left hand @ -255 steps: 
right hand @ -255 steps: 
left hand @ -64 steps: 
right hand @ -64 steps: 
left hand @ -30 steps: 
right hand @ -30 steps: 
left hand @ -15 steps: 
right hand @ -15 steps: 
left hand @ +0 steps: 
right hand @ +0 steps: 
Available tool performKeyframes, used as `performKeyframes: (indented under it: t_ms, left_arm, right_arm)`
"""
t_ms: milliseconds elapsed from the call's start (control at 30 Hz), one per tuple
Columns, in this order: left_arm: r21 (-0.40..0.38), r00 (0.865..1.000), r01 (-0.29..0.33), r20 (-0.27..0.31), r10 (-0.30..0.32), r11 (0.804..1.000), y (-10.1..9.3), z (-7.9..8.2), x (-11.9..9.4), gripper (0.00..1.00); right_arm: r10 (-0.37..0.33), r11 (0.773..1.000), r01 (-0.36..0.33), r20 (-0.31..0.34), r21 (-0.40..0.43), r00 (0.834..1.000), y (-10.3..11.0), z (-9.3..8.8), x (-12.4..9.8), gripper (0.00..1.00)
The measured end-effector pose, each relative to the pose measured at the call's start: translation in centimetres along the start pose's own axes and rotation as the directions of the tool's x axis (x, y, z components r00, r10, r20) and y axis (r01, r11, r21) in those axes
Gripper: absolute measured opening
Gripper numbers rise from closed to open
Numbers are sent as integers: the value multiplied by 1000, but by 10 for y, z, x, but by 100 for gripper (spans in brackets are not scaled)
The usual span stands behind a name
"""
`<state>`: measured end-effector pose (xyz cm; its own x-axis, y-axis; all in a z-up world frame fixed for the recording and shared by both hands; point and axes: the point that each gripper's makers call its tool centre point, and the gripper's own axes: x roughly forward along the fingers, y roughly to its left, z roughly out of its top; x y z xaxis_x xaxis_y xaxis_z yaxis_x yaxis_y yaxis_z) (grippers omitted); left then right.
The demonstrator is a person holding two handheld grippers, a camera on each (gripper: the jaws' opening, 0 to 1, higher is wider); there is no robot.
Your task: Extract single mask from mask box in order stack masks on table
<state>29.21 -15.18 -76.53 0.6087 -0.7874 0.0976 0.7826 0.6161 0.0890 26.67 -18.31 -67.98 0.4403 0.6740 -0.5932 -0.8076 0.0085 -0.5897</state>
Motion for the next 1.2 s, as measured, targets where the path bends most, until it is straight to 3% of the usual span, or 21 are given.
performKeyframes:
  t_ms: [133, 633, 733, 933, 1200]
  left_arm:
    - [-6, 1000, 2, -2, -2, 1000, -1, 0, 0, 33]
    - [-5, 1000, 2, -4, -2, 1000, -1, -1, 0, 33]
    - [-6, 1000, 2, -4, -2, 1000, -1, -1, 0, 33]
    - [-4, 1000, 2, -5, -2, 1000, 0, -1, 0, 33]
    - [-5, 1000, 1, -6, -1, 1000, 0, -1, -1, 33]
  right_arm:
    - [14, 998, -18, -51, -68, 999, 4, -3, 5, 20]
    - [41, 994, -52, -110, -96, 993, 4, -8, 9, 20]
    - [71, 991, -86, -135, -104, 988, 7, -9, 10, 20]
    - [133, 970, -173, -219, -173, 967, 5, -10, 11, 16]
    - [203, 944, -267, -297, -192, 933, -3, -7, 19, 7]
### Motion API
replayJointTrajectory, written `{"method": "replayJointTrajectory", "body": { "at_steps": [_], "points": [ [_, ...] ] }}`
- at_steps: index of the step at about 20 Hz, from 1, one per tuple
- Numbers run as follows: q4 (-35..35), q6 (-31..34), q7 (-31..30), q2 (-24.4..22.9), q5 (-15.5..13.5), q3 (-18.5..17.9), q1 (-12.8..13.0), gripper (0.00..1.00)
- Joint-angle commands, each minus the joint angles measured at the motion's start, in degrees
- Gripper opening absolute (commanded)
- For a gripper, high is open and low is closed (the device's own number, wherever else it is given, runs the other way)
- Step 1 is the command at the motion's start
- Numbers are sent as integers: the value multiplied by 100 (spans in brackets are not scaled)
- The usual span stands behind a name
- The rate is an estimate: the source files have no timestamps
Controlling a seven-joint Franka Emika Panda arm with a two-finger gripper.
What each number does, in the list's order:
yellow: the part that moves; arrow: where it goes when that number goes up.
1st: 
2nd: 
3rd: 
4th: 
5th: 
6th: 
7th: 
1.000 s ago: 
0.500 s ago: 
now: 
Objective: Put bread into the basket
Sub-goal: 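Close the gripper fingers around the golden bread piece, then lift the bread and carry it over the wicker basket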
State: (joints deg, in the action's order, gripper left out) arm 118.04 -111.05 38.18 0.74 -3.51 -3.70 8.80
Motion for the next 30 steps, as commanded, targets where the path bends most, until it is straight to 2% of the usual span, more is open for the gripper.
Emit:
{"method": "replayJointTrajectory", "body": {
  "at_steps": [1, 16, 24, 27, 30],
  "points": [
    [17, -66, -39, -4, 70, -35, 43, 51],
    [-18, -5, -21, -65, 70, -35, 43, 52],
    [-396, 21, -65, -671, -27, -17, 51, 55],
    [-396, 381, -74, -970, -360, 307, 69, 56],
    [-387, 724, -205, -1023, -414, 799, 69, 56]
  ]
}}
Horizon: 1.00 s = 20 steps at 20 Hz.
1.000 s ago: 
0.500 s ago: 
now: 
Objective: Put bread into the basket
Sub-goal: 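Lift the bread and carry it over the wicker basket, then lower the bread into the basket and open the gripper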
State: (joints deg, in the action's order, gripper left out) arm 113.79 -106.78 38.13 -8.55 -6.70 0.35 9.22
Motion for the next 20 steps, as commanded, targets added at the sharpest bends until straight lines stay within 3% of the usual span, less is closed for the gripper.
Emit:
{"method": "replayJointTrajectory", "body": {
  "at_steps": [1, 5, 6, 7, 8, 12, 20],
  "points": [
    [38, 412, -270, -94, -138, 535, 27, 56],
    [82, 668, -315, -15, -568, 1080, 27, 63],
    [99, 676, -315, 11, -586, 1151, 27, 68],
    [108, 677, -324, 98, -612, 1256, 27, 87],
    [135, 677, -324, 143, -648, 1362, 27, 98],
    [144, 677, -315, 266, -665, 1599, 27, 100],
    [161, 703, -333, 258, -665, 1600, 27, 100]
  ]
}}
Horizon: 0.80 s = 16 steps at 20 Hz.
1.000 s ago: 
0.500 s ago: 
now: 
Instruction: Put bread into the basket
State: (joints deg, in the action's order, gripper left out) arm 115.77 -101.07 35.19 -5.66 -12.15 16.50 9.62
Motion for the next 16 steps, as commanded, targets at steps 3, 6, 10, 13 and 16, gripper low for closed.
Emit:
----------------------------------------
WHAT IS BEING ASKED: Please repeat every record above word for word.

COMPLETED EXERCISE:
left hand @ -255 steps: 
right hand @ -255 steps: 
left hand @ -64 steps: 
right hand @ -64 steps: 
left hand @ -30 steps: 
right hand @ -30 steps: 
left hand @ -15 steps: 
right hand @ -15 steps: 
left hand @ +0 steps: 
right hand @ +0 steps: 
Available tool performKeyframes, used as `performKeyframes: (indented under it: t_ms, left_arm, right_arm)`
"""
t_ms: milliseconds elapsed from the call's start (control at 30 Hz), one per tuple
Columns, in this order: left_arm: r21 (-0.40..0.38), r00 (0.865..1.000), r01 (-0.29..0.33), r20 (-0.27..0.31), r10 (-0.30..0.32), r11 (0.804..1.000), y (-10.1..9.3), z (-7.9..8.2), x (-11.9..9.4), gripper (0.00..1.00); right_arm: r10 (-0.37..0.33), r11 (0.773..1.000), r01 (-0.36..0.33), r20 (-0.31..0.34), r21 (-0.40..0.43), r00 (0.834..1.000), y (-10.3..11.0), z (-9.3..8.8), x (-12.4..9.8), gripper (0.00..1.00)
The measured end-effector pose, each relative to the pose measured at the call's start: translation in centimetres along the start pose's own axes and rotation as the directions of the tool's x axis (x, y, z components r00, r10, r20) and y axis (r01, r11, r21) in those axes
Gripper: absolute measured opening
Gripper numbers rise from closed to open
Numbers are sent as integers: the value multiplied by 1000, but by 10 for y, z, x, but by 100 for gripper (spans in brackets are not scaled)
The usual span stands behind a name
"""
`<state>`: measured end-effector pose (xyz cm; its own x-axis, y-axis; all in a z-up world frame fixed for the recording and shared by both hands; point and axes: the point that each gripper's makers call its tool centre point, and the gripper's own axes: x roughly forward along the fingers, y roughly to its left, z roughly out of its top; x y z xaxis_x xaxis_y xaxis_z yaxis_x yaxis_y yaxis_z) (grippers omitted); left then right.
The demonstrator is a person holding two handheld grippers, a camera on each (gripper: the jaws' opening, 0 to 1, higher is wider); there is no robot.
Your task: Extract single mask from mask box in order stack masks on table
<state>29.21 -15.18 -76.53 0.6087 -0.7874 0.0976 0.7826 0.6161 0.0890 26.67 -18.31 -67.98 0.4403 0.6740 -0.5932 -0.8076 0.0085 -0.5897</state>
Motion for the next 1.2 s, as measured, targets where the path bends most, until it is straight to 3% of the usual span, or 21 are given.
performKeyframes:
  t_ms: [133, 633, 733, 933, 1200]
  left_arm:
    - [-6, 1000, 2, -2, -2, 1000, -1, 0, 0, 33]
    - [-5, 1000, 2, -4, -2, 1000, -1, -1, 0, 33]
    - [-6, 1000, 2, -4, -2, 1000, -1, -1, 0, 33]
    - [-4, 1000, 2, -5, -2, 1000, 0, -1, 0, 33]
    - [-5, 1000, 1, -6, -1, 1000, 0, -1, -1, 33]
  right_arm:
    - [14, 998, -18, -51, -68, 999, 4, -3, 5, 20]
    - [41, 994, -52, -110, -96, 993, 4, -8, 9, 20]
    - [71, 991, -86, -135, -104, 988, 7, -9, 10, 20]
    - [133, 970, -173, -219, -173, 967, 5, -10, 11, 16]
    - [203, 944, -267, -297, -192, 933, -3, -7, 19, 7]
### Motion API
replayJointTrajectory, written `{"method": "replayJointTrajectory", "body": { "at_steps": [_], "points": [ [_, ...] ] }}`
- at_steps: index of the step at about 20 Hz, from 1, one per tuple
- Numbers run as follows: q4 (-35..35), q6 (-31..34), q7 (-31..30), q2 (-24.4..22.9), q5 (-15.5..13.5), q3 (-18.5..17.9), q1 (-12.8..13.0), gripper (0.00..1.00)
- Joint-angle commands, each minus the joint angles measured at the motion's start, in degrees
- Gripper opening absolute (commanded)
- For a gripper, high is open and low is closed (the device's own number, wherever else it is given, runs the other way)
- Step 1 is the command at the motion's start
- Numbers are sent as integers: the value multiplied by 100 (spans in brackets are not scaled)
- The usual span stands behind a name
- The rate is an estimate: the source files have no timestamps
Controlling a seven-joint Franka Emika Panda arm with a two-finger gripper.
What each number does, in the list's order:
yellow: the part that moves; arrow: where it goes when that number goes up.
1st: 
2nd: 
3rd: 
4th: 
5th: 
6th: 
7th: 
1.000 s ago: 
0.500 s ago: 
now: 
Objective: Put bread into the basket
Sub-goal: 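Close the gripper fingers around the golden bread piece, then lift the bread and carry it over the wicker basket
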State: (joints deg, in the action's order, gripper left out) arm 118.04 -111.05 38.18 0.74 -3.51 -3.70 8.80
Motion for the next 30 steps, as commanded, targets where the path bends most, until it is straight to 2% of the usual span, more is open for the gripper.
Emit:
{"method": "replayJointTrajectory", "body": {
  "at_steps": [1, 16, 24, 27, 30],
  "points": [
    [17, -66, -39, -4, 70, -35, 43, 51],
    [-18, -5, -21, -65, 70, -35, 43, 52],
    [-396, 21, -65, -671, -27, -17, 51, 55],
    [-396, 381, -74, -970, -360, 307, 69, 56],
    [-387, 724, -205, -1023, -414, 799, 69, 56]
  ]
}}
Horizon: 1.00 s = 20 steps at 20 Hz.
1.000 s ago: 
0.500 s ago: 
now: 
Objective: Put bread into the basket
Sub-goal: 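Lift the bread and carry it over the wicker basket, then lower the bread into the basket and open the gripper
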State: (joints deg, in the action's order, gripper left out) arm 113.79 -106.78 38.13 -8.55 -6.70 0.35 9.22
Motion for the next 20 steps, as commanded, targets added at the sharpest bends until straight lines stay within 3% of the usual span, less is closed for the gripper.
Emit:
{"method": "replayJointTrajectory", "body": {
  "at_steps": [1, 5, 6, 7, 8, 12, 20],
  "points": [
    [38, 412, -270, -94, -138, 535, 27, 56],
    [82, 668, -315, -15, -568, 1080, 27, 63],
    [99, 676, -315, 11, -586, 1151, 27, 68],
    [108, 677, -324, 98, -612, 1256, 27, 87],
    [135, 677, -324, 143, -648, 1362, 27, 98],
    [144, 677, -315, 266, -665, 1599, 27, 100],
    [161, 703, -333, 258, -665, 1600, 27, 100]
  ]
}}
Horizon: 0.80 s = 16 steps at 20 Hz.
1.000 s ago: 
0.500 s ago: 
now: 
Instruction: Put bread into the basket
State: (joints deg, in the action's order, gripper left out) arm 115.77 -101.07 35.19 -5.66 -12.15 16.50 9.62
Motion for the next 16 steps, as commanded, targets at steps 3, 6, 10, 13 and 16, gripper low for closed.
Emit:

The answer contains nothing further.